I was impressed and intrigued as to how they had managed this feat.
“How did you know which dogs had done which?” I asked in admiration.
“We’ve been following them for weeks,” the eldest said a little uncertainly, probably wondering if I might be cross. “If we see them do one and we don’t know the name of the dog, one of us goes up to the owner and makes a fuss of the dog and asks, then we follow them home later to see the address.”
“We can recognise them now,” the middle son continued with enthusiasm. “The poos, I mean. It’s funny because the big dogs don’t always do big ones, there’s this little terrier and he does these whopping ones and . . .”
I stopped him before he could continue with any further details as I was beginning to feel a little queasy.
And that evening we all sat in the lounge, suppers on the window sill and watched as people walked along the road and stopped to look at the little flags. Those with dogs behaved very strangely, looking furtively from side to side, some of them grabbing the flags up from their bases and stuffing them into their pockets (urghh!). Others just hurried on their way.
Will they be shamed into using the pooper scoopers and bins do you think? I doubt it. But I’m proud of the boys and their ingenuity. Three cheers for Poo Sticks!
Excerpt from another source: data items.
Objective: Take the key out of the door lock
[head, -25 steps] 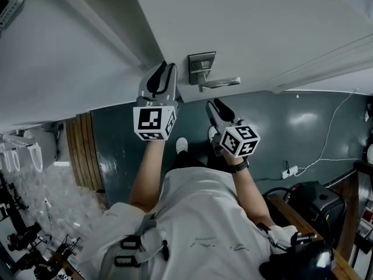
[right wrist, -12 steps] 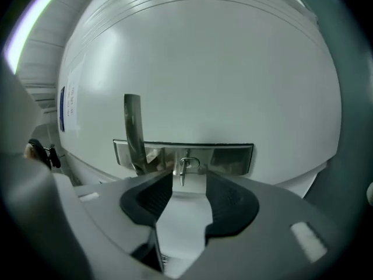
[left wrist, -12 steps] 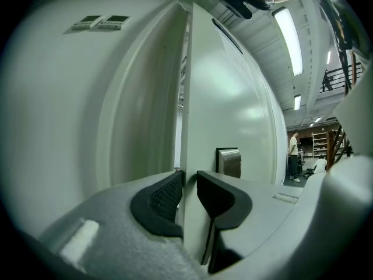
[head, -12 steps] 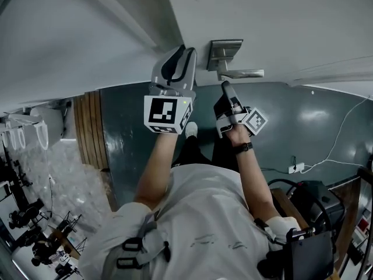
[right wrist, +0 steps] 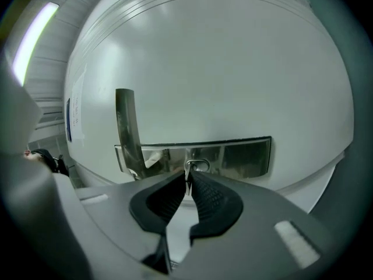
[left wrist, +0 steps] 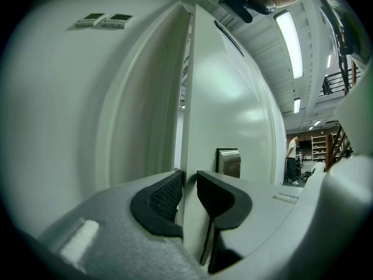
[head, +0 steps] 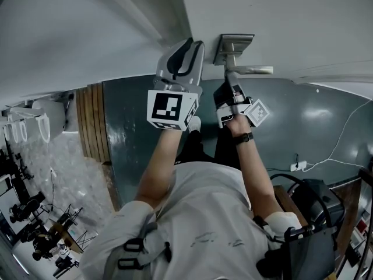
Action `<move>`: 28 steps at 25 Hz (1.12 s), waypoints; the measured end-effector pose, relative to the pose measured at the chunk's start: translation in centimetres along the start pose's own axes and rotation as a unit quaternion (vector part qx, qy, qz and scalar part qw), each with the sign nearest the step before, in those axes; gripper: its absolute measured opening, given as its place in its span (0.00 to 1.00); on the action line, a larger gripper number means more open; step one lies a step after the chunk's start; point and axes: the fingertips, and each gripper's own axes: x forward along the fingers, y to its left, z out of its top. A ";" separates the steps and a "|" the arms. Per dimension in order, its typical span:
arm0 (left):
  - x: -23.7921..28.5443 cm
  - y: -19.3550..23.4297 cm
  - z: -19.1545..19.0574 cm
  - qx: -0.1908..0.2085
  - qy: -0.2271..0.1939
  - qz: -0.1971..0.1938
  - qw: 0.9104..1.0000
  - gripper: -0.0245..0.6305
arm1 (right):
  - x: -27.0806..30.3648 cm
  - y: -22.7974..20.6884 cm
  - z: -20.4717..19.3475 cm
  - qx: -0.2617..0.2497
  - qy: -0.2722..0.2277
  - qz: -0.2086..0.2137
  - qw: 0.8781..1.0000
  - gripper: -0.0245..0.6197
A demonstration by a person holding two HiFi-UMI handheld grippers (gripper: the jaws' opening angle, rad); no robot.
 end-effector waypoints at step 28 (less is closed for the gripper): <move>-3.5 -4.3 -4.6 -0.021 0.024 -0.073 0.997 0.16 | -17.0 4.5 0.3 -0.329 0.075 -0.211 0.918 0.07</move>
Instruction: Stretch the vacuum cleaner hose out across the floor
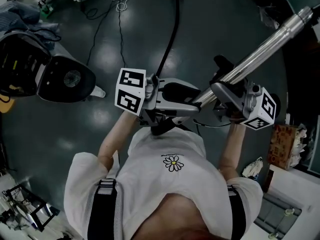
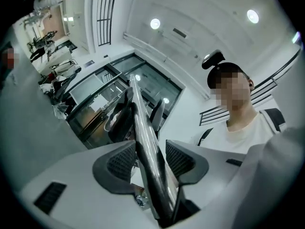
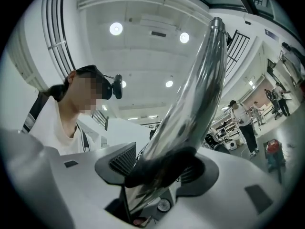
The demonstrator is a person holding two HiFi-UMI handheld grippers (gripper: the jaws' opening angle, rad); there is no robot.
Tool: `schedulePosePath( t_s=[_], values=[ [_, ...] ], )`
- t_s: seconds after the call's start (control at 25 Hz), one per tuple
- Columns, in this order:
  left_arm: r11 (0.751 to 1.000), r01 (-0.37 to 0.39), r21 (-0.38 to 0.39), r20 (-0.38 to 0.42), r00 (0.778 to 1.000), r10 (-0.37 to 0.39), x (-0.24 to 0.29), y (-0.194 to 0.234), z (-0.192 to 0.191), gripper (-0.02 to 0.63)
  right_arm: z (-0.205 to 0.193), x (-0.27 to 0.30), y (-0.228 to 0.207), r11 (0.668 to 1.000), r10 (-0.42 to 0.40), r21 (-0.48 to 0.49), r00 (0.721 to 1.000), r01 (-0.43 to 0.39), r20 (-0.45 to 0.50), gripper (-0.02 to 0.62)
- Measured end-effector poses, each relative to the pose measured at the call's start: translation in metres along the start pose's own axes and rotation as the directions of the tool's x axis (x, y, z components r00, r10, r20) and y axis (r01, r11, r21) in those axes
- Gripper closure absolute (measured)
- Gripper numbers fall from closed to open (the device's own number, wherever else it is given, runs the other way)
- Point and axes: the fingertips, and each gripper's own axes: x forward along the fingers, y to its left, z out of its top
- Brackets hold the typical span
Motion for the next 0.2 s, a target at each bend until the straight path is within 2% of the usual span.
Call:
schedulePosePath(
  t_s=[0.2],
  values=[
    [0.998,-0.044,0.044,-0.037,0.998,0.046,0.0033,-0.0037,-0.0060,0.423,-0.0054,0.0038,0.0044,1.000,0.000,0.004,1.000,0.000,-0.024,0.348]
  ],
)
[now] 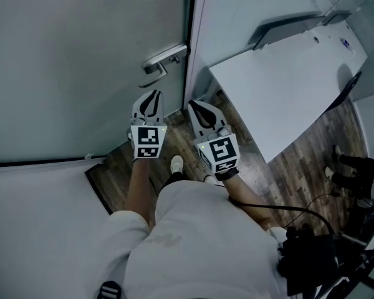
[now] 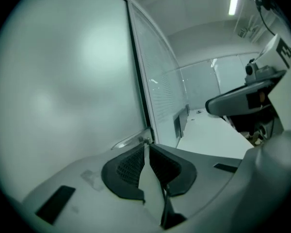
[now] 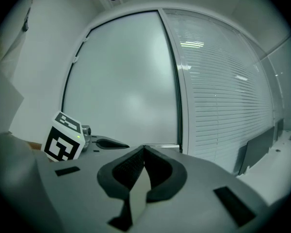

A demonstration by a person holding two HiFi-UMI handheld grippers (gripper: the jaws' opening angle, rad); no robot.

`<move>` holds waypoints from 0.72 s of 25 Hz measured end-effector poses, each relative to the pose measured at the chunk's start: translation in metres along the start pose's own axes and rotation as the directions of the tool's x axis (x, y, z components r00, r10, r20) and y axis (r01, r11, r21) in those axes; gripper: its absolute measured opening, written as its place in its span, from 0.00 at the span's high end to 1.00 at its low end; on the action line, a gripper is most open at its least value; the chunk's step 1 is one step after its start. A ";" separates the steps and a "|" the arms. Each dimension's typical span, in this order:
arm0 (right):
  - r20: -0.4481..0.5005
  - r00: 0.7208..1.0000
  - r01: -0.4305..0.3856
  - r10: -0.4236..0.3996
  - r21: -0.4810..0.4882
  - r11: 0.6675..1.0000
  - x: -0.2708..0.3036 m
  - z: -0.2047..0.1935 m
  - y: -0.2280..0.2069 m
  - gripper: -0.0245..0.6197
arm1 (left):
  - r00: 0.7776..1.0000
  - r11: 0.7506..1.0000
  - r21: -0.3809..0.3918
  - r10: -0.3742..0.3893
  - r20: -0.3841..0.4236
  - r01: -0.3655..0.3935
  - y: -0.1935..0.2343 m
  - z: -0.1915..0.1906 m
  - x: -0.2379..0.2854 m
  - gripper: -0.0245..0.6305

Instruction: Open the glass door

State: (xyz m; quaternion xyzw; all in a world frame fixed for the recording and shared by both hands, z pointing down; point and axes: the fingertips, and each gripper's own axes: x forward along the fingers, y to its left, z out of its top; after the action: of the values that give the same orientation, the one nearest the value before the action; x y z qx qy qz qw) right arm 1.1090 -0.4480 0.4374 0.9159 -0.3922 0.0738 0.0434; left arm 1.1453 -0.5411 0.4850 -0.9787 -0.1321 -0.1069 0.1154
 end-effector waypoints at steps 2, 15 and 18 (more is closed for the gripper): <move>-0.010 1.000 0.008 -0.008 0.005 1.000 0.003 -0.003 -0.006 0.96 | 0.999 0.999 0.054 0.009 -0.037 -0.007 0.008 -0.010 0.011 0.95; -0.060 0.998 -0.008 0.010 0.043 0.999 0.016 -0.024 -0.004 0.96 | 0.947 0.926 0.335 -0.062 -0.316 0.173 0.029 -0.068 0.064 0.67; -0.064 0.998 -0.003 0.005 0.046 0.999 0.014 -0.026 -0.007 0.96 | 0.949 0.921 0.356 -0.041 -0.312 0.156 0.028 -0.074 0.069 0.67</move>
State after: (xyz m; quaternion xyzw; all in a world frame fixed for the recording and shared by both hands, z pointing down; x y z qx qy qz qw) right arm 1.1211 -0.4500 0.4654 0.9131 -0.3906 0.1121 0.0345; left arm 1.2050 -0.5705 0.5667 -0.9029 -0.1808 -0.2317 0.3137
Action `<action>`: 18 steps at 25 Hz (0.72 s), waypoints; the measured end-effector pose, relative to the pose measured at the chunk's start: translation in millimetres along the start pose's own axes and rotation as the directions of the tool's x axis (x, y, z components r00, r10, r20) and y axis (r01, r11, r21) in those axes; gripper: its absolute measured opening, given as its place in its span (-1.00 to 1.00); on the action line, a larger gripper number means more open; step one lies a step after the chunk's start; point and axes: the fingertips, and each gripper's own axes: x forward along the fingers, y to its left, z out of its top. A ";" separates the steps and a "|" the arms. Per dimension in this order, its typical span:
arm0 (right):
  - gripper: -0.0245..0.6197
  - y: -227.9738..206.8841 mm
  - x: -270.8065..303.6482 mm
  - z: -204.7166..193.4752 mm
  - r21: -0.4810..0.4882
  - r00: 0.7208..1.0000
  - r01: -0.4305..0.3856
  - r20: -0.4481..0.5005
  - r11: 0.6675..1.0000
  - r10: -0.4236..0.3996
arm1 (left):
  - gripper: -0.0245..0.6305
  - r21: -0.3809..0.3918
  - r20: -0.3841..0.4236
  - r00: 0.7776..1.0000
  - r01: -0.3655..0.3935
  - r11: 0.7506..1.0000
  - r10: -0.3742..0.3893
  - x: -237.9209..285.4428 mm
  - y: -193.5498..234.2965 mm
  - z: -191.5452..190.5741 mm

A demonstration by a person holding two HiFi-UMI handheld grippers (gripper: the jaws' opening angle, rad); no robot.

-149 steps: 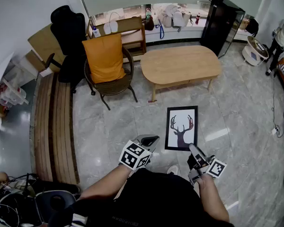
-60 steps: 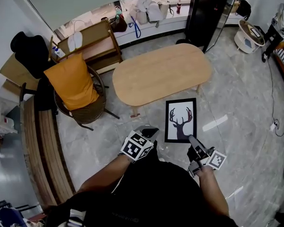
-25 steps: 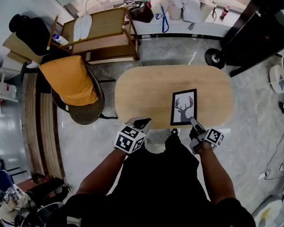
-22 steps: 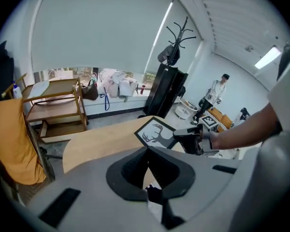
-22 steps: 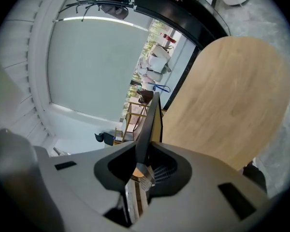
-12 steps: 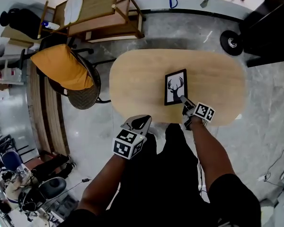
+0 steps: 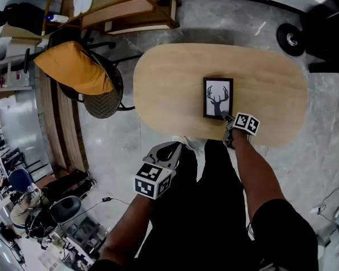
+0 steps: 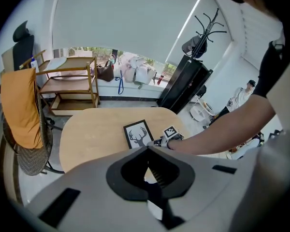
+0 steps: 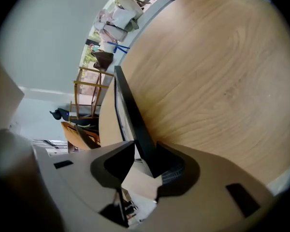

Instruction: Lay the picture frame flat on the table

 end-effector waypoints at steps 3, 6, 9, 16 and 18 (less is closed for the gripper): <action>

What is the strangest coincidence that has ever happened to you?
There are all sorts that have happened to me – like the time I stepped out of a lift in Hong Kong to come face to face with a neighbour from up the street and we both just said hi and walked past as we would normally do in the street at home and then stopped and laughed and realised we weren’t at home at all.
Coincidences are a kind of magic thrown into life to brighten up the boring predictability of things. It would be very dull indeed if events only happened that we expected or that other people had planned.
I think, in terms of statistical improbability, that the weirdest one that happened to me was about 12 years ago, not long after we moved here.
When the boys were little we lived in Aberystwyth, about 300 miles to the west of here. During University term time we had a student who we employed for babysitting for several hours a week. Her name was Sarah and she was lovely. She came originally from Durham and at the end of her course she went back there and we lost touch with her.
Fast forward five years or so and we had deserted Aberystwyth for Norwich. Harry and Jack were at the little first school which is about two minutes walk from our house. One day Harry came home to say they had a trainee teacher in the classroom who said that she knew him when he was a baby. I thought this was a case of mistaken identity as we hadn’t lived in Norwich when Harry was a baby. Imagine my surprise when I went to school the next day and found out that it was our old babysitter, Sarah, last seen in Aberystwyth, native to Durham who was the trainee in the classroom in Norwich.
So strange! She had no idea we had moved here so had been equally surprised to recognise the children’s names the previous day. How can this have happened? What are the chances? She had no connections with Norwich, had just chosen it because it was a course that appealed to her and a city in which she fancied studying, but there are so many other towns and cities where she could have done teacher training. And even in Norwich there are a large number of primary schools where she could have done her placement.
It was so good to see her again. It felt like a little bit of Aberystwyth had followed us and sprung out at us when we least expected it. We have since lost touch with her again but I do wonder if, in another 10 years, I’ll be walking along a street somewhere on the other side of the world and see her coming towards me.